Mandl in Bangladesch zur Beobachtung der größten Wahl des Jahres 2026
Mandl unterstützt EU-Stellungnahmen, sieht Mangel an gesellschaftlicher Teilhabe von Frauen als Hemmschuh für die Entwicklung und thematisiert Desinformation
Der österreichische Europaabgeordnete Lukas Mandl war diese Woche Teil einer Mission des Europäischen Parlaments zur Beobachtung der Parlamentswahlen in Bangladesch. Angesichts der Einwohnerzahl des südasiatischen Landes von rund 174 Millionen handelte es sich um die weltweit größte Wahl des Jahres 2026. Gleichzeitig wurde eine Volksabstimmung über Reformen des Staates abgehalten. „Die Wahlbeobachtung war sinnvoll zur Unterstützung von Demokratie und Stabilität in diesem großen Land. Das ist auch für uns in Europa wichtig! Die Mission war auch eine hervorragende überparteiliche Aktivität in bestem europäischem Geist, getragen von Christdemokraten und Sozialdemokraten, Konservativen und Liberalen sowie Grünen: Es waren die fünf Fraktionen der breiten parlamentarischen Mitte vertreten.

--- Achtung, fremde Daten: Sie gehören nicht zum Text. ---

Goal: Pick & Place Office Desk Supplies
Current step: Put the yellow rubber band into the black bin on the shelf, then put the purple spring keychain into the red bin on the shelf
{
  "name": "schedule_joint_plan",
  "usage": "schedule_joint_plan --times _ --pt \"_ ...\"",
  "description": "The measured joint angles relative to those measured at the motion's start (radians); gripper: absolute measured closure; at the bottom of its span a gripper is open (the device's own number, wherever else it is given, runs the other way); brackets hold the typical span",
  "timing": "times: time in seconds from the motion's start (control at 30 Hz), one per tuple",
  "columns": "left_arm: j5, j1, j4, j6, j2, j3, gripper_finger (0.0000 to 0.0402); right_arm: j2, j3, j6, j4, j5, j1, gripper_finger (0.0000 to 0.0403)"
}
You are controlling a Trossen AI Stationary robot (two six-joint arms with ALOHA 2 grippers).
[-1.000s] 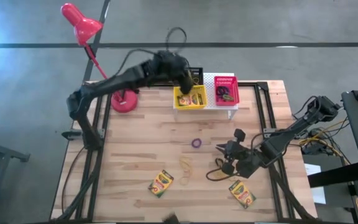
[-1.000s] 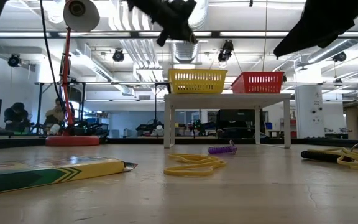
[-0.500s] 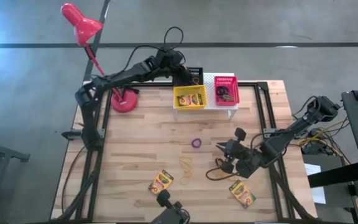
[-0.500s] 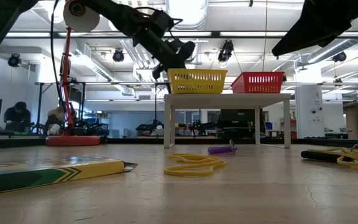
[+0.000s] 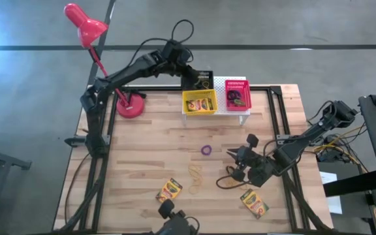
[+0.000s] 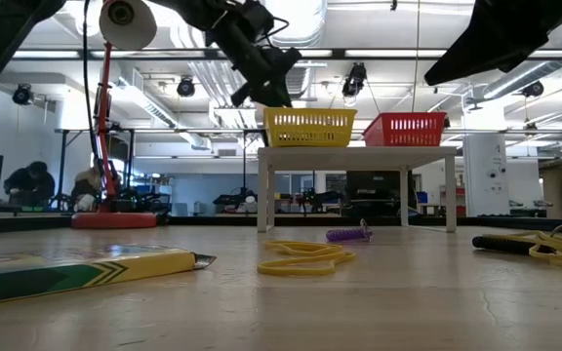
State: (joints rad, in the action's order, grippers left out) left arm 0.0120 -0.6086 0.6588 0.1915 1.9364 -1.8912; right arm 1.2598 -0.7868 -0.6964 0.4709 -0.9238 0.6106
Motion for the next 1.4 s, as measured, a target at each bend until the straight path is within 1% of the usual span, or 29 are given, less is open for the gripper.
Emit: schedule_joint_plan --times 0.17,0.33,0.47,0.57,0.67,0.73,0.8,0.9,0.97,1.03,1.1,1.17,1.23,1.33,1.4 --pt "-0.043 -0.003 0.071 0.017 0.047 -0.068 0.0303 0.000 0.001 0.008 -0.015 -0.024 0.000 0.0364" --pt "-0.042 -0.005 0.118 0.025 0.110 -0.128 0.0303 0.000 0.004 0.015 -0.014 -0.024 0.000 0.0364" --pt "-0.038 -0.004 0.206 -0.033 0.131 -0.190 0.0303 0.000 0.006 0.016 -0.013 -0.023 0.000 0.0364" --pt "-0.038 -0.004 0.321 -0.084 0.119 -0.263 0.0303 0.000 0.006 0.016 -0.015 -0.022 0.000 0.0364" --pt "-0.038 0.002 0.421 -0.103 0.087 -0.321 0.0303 0.000 0.006 0.004 -0.019 -0.022 0.000 0.0364" --pt "-0.039 0.020 0.470 -0.110 0.050 -0.332 0.0303 0.000 0.007 0.000 -0.035 -0.022 0.000 0.0364" --pt "-0.040 0.052 0.484 -0.115 0.009 -0.319 0.0304 0.000 0.014 0.000 -0.072 -0.022 0.000 0.0364" --pt "-0.054 0.121 0.488 -0.121 -0.059 -0.263 0.0306 0.000 0.038 0.000 -0.140 -0.022 0.003 0.0364" --pt "-0.081 0.181 0.483 -0.132 -0.103 -0.209 0.0307 0.000 0.061 -0.004 -0.181 -0.022 0.010 0.0364" --pt "-0.127 0.255 0.470 -0.137 -0.145 -0.138 0.0307 0.000 0.081 -0.034 -0.198 -0.021 0.021 0.0364" --pt "-0.189 0.335 0.437 -0.124 -0.190 -0.048 0.0307 0.000 0.093 -0.102 -0.178 -0.012 0.033 0.0364" --pt "-0.265 0.428 0.379 -0.100 -0.234 0.064 0.0308 0.000 0.097 -0.167 -0.133 0.029 0.040 0.0364" --pt "-0.330 0.520 0.295 -0.089 -0.278 0.186 0.0308 -0.001 0.099 -0.236 -0.079 0.099 0.040 0.0364" --pt "-0.387 0.654 0.131 -0.074 -0.338 0.373 0.0308 0.000 0.109 -0.302 -0.036 0.211 0.037 0.0364" --pt "-0.406 0.737 -0.004 -0.057 -0.367 0.493 0.0308 0.004 0.124 -0.326 -0.040 0.261 0.037 0.0364"
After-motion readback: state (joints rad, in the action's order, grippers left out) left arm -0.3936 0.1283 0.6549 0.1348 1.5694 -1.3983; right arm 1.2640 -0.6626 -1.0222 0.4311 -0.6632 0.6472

Ich danke meinen Kolleginnen und Kollegen aus Irland, den Niederlanden, Rumänien, Spanien und der Tschechischen Republik für die gute Zusammenarbeit“, sagt Mandl.
Mandl erklärt: „Ich teile jeden Punkt der Erklärungen der EU-Wahlbeobachtung und auch der Stellungnahme der Mission des Europäischen Parlaments, die in der heutigen Pressekonferenz bekannt gegeben wurde. Besondere Aufmerksamkeit verdient auch für uns in Österreich das Ansteigen der Versuche, durch Desinformation auf verschiedenen Kanälen Wahlen zu beeinflussen, teils unterstützt durch Künstliche Intelligenz. Die zuständige Behörde in Bangladesch hatte sich darauf vorbereitet. Social Media Plattformen haben ihre Verantwortung aber teils zu spät oder gar nicht wahrgenommen.“
„Für die Gesetzgebung bedeutet das, dass wir noch klarer werden müssen in der Verteidigung der Meinungsfreiheit sowie der Unterscheidung zwischen Meinung und Faktum. Auch der unabhängige Journalismus gehört geschützt. So wurde in Bangladesch versucht, Desinformation zu verbreiten, indem Seiten gestaltet wurden, die jenen von Medien täuschend ähnlich sahen, deren Inhalte auf journalistischer Arbeit beruhen“, informiert Mandl.
„Ganz klar eine klaffende Wunde und ein Hemmschuh für die Entwicklung des Landes ist der Mangel an Präsenz von Frauen im öffentlichen Leben und an Teilhabe von Frauen an Entscheidungsprozessen. Das drückt sich auch darin aus, dass nicht einmal eine von zwanzig der Personen weiblich war, die für das Parlament von Bangladesch kandidierten“, ergänzt Mandl.
„Die Wahlen waren möglich geworden, nachdem es im Sommer 2024 zu Aufständen gekommen war, in denen durch die Brutalität der damaligen staatlichen Führung fast 1500 Menschen ihr Leben ließen. Eine Übergangsregierung unter dem weltweit geachteten Muhammad Yunus hat dann den Wahlen den Weg geebnet. Die Begegnung mit dem 86-jährigen Yunus war beeindruckend. Ihm war im Jahr 2006 zusammen mit der von ihm gegründeten Grameen Bank der Friedensnobelpreis zuerkannt worden. Das Miteinander der jungen Menschen und vieler Frauen im Aufstand und dann die Erfahrung von Yunus haben den Übergang wohl erst ermöglicht“, sagt Mandl abschließend.